Nuovo Psi, un piede in due scarpe: la strana coppia Caldoro-Barani

Il segretario provinciale di Avellino  Antonio Volpe annuncia: “Autonomi poiché il patto con il Pdl prima e con Forza Italia poi, è decaduto". Barani e Caldoro esponenti di spicco del Nuovo Psi: il primo sostiene Renzi e il centrosinistra, l'altro il centrodestra. Unica comunanza il partito e i relativi privilegi...

L’ultima dei socialisti, i nostalgici del garofano di Bettino Craxi, una volta chiaramente nel centrodestra ma oggi non più. Nell’ultima assemblea svolta a Napoli allo stesso tavolo erano seduti Stefano Caldoro e Lucio Barani. Il primo si dichiara fedele a Berlusconi e a Forza Italia, l’altro ha voltato le spalle per sostenere Renzi.

I due hanno in comune la militanza nello stesso partito: il Nuovo Psi ma la pensano diversamente, o meglio diametralmente in antitesi.

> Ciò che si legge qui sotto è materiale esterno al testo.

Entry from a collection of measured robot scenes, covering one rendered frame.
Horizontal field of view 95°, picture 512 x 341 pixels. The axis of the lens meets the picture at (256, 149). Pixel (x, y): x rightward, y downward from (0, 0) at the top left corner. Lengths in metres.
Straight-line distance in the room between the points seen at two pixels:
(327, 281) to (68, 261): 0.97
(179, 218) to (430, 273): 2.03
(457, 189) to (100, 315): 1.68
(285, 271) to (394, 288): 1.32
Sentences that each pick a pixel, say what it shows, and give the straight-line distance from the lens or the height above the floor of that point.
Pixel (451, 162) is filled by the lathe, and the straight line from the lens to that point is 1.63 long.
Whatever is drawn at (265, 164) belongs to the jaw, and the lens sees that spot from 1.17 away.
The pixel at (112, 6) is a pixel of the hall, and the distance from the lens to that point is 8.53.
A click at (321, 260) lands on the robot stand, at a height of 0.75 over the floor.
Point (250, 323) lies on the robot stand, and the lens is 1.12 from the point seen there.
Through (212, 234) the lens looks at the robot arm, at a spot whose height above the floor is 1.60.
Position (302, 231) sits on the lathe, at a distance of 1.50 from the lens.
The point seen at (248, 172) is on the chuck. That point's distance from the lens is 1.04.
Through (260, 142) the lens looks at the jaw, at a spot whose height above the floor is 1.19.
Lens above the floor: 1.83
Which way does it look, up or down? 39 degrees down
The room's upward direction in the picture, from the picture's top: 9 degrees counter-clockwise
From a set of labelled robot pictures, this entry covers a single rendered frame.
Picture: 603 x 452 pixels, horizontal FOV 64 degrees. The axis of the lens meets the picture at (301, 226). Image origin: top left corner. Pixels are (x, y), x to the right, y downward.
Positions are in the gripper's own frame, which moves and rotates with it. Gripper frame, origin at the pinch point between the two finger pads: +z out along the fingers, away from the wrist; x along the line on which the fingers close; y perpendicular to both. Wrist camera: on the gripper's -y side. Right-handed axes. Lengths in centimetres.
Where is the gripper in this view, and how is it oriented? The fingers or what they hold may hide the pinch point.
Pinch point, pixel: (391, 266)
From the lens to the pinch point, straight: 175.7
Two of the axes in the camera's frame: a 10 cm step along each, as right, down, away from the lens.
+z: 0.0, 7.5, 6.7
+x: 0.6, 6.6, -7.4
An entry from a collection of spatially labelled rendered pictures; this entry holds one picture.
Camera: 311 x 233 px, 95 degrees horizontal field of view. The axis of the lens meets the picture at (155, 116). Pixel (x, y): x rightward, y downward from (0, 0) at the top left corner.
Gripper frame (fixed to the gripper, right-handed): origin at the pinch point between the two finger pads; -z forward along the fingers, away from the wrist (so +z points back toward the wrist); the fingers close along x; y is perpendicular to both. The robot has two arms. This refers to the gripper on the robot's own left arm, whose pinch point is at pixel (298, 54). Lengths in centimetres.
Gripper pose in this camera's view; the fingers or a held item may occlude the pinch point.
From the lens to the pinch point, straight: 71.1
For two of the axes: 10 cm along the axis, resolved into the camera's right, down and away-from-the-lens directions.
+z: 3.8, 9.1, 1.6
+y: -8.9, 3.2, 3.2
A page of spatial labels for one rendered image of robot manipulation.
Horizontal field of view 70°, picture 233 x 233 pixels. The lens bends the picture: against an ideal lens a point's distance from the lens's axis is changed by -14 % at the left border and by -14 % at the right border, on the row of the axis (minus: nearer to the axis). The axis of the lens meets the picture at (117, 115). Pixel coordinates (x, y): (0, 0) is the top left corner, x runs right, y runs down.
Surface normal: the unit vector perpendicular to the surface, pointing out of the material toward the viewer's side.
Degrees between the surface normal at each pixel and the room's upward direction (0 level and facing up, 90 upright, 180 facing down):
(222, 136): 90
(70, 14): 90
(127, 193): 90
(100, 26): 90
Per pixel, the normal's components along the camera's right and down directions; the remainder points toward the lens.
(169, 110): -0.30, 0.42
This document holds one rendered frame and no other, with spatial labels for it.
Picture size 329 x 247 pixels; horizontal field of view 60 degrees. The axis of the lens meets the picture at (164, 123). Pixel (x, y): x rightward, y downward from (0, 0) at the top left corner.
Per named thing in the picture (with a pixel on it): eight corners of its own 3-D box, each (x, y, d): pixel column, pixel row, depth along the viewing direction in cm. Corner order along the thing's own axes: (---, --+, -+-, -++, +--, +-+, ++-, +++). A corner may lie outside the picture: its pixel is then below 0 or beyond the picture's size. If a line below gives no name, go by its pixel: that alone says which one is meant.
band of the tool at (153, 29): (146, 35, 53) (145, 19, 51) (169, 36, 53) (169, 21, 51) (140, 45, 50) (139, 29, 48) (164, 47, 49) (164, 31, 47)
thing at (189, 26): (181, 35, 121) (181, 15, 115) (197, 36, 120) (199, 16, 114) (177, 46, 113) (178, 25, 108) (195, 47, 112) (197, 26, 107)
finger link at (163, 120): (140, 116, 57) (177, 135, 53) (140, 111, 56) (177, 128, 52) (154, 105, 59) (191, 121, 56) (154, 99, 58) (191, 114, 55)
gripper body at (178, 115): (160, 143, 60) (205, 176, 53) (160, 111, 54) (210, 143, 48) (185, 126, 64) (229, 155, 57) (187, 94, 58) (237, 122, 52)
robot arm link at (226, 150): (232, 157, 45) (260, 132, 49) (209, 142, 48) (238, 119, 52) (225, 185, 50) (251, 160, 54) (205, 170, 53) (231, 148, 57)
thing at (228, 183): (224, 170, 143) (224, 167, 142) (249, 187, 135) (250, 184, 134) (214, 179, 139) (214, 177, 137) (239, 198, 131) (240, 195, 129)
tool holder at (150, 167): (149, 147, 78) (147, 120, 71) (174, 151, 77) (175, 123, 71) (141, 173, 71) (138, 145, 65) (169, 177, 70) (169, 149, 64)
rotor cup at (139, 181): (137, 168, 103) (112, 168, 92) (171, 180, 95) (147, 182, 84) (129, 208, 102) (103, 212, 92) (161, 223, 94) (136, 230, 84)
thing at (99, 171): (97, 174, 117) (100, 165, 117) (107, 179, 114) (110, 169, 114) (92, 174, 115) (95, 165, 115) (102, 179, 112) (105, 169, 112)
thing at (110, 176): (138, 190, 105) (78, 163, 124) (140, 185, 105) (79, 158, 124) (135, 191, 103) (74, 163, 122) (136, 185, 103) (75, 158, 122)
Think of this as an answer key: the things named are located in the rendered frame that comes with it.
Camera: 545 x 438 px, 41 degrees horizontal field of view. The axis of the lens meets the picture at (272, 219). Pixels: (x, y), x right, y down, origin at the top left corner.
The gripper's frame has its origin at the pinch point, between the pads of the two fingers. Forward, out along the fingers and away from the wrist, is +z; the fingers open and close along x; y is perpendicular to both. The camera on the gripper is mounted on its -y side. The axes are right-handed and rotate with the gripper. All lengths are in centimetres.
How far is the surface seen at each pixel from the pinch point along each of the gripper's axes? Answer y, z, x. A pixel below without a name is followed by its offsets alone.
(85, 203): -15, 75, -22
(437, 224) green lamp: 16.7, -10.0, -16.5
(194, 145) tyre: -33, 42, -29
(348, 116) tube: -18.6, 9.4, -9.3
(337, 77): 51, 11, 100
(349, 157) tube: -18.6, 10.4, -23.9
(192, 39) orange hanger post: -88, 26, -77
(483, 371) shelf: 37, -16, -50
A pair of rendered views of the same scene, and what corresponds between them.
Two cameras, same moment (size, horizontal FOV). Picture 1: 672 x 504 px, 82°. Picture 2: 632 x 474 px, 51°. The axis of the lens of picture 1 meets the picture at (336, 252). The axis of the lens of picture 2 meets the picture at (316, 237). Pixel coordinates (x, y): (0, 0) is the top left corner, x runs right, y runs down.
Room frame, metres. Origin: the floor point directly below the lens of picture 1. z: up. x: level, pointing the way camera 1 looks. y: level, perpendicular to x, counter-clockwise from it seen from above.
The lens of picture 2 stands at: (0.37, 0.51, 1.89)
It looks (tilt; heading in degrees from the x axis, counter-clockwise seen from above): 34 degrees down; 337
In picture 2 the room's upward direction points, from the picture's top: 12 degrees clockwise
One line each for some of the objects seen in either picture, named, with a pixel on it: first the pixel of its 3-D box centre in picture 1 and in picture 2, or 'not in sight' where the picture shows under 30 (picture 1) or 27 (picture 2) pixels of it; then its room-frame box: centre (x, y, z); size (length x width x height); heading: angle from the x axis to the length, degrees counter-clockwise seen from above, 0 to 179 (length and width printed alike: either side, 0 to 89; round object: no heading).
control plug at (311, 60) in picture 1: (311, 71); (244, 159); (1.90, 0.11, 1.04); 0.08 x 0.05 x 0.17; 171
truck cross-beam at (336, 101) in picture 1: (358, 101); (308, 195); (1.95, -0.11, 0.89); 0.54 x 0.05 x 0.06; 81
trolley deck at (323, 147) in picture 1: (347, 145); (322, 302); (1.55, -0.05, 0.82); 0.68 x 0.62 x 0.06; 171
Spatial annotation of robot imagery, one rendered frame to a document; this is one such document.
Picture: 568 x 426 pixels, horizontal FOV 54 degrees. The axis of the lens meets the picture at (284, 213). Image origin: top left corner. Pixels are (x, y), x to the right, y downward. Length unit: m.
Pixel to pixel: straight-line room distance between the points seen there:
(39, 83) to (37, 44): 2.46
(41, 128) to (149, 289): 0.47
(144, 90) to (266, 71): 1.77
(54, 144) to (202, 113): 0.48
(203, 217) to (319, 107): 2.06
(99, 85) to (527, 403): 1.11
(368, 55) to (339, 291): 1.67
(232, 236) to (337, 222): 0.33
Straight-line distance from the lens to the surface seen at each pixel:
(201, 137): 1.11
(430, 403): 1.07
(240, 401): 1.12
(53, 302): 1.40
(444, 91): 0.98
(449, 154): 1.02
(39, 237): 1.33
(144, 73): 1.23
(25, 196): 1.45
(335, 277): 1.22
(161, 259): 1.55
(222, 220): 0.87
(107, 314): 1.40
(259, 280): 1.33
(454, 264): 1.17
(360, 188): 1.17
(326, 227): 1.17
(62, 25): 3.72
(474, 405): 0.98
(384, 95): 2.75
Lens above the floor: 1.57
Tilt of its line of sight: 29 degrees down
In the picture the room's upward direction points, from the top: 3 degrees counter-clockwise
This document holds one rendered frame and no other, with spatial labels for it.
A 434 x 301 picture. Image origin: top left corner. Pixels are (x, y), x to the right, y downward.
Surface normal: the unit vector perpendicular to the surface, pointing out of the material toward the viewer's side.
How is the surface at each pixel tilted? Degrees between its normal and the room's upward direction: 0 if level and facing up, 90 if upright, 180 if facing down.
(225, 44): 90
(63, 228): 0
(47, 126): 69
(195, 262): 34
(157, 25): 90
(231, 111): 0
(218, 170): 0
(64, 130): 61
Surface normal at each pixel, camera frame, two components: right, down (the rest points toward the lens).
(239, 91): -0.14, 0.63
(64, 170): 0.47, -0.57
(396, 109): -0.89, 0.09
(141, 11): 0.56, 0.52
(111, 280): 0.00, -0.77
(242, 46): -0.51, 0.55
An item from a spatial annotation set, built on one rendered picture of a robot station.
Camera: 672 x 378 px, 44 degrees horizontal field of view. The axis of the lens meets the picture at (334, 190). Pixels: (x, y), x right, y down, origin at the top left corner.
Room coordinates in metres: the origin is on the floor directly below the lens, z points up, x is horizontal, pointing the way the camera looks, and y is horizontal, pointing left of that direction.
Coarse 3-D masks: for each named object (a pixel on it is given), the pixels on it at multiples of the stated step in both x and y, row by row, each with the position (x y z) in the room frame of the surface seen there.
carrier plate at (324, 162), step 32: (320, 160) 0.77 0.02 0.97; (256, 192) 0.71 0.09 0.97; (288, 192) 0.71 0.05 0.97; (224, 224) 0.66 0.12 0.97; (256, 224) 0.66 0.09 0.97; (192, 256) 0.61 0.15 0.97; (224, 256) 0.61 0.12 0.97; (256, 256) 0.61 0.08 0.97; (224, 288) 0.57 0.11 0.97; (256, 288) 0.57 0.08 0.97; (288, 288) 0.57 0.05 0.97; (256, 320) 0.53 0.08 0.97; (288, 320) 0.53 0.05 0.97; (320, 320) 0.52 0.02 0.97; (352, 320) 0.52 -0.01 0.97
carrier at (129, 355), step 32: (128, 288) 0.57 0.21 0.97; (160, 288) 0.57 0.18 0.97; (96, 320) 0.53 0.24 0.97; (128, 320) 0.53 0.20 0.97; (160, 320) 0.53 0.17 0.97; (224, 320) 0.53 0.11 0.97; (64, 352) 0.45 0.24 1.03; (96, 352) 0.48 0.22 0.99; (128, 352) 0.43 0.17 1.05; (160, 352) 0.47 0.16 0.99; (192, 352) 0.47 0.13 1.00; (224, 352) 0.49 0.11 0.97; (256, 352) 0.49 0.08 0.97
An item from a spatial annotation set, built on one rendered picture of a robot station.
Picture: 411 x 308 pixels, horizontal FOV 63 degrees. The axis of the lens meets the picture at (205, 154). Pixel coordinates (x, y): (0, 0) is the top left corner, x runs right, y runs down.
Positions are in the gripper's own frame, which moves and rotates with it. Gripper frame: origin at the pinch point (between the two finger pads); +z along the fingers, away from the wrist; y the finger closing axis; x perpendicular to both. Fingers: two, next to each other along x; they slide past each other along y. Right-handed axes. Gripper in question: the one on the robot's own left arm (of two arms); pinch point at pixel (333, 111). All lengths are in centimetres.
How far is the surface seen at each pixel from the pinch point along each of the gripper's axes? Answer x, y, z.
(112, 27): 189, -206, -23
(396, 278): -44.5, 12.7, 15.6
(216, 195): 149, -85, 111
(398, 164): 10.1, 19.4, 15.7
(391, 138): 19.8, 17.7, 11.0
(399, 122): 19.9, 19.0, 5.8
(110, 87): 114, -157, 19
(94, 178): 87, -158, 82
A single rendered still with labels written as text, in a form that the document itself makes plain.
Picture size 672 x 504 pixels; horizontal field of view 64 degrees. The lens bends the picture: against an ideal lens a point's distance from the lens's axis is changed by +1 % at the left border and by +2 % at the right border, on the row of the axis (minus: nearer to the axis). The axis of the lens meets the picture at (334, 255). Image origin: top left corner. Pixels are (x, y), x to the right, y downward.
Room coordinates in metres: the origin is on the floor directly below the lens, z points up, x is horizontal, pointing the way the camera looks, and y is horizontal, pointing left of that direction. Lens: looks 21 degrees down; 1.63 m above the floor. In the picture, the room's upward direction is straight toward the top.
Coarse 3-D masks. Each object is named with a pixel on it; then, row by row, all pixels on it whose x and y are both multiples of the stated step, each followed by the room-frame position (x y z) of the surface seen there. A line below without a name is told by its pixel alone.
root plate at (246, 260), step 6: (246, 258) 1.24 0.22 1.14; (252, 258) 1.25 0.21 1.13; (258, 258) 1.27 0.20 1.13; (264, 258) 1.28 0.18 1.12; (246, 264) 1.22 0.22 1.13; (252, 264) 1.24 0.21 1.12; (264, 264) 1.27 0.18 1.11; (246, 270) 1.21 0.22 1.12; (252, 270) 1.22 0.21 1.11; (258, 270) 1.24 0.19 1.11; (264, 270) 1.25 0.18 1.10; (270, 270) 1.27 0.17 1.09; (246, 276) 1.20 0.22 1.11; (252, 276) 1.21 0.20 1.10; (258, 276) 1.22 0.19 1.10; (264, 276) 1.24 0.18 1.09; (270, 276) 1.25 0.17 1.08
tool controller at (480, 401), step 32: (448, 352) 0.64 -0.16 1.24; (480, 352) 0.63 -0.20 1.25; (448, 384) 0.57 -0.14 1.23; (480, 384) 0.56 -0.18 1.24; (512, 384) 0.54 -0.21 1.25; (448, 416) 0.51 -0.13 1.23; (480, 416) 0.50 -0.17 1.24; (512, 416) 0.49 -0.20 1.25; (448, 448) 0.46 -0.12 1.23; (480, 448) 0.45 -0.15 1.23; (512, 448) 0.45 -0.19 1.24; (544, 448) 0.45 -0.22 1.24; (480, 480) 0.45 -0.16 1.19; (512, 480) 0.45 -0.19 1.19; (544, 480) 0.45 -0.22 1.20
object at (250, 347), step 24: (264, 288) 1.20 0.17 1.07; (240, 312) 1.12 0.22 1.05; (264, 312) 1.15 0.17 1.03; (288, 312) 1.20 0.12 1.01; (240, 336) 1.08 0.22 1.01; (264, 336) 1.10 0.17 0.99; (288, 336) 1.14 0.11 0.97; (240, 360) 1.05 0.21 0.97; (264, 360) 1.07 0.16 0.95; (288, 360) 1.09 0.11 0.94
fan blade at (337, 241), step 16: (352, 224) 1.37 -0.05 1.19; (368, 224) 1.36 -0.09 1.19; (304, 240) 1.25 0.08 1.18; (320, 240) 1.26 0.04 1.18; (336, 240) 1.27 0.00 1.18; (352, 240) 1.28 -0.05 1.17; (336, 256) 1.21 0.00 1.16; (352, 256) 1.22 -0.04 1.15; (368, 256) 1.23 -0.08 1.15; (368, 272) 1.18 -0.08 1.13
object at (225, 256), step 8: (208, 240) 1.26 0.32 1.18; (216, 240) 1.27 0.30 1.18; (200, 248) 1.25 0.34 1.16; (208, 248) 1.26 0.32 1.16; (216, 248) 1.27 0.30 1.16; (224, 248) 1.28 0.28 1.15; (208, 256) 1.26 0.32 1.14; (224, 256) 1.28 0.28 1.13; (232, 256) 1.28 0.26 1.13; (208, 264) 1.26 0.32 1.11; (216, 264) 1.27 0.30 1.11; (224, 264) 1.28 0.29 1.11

Ma per meglio comprendere la posizione ambigua di un partito, ridotto ad un prefisso telefonico, utile solo per farsi riconoscere qualche privilegio nelle elezioni che verranno  basta leggere le dichiarazioni rilasciate.

Alla kermesse era presente il segretario provinciale di Avellino  Antonio Volpe che a mezzo di una nota stampa annuncia: “Nella seduta, oltre a confermare le linee generali del partito che lo vede autonomo poiché il patto con il Pdl prima e con Forza Italia poi, è decaduto.

I socialisti del Nuovo Psi hanno lanciato l’idea della doppia tessera, l’iscrizione sarà dunque compatibile con quella a Forza Italia e con quella dei “cugini” socialisti del Psi di Nencini”.

Fenomenale come scelta?  Secondo il dizionario Zanichelli, questa è la definizione di “tenere un piede in due scarpe”: barcamenarsi, non prendere una posizione decisa tra più alternative in modo da non subire danni. In politica equivale ad essere amico di due partiti di segno opposto, per pura opportunità.

Ma fino a quando esisteranno queste logiche la gente si allontanerà sempre più dalla politica, anche se il neo coordinatore nazionale Antonio Fasolino precisa: “Meno storia e più attualità, dobbiamo trasformare in idee e proposte la nostra grande tradizione, il partito sarà leale a Berlusconi ma bisognerà rilanciare l’intesa e le alleanze con tutti i movimenti. Ed i riformisti dovranno essere protagonisti. Partiamo dal centrodestra ma pronti a rompere uno schema vecchio se necessario”.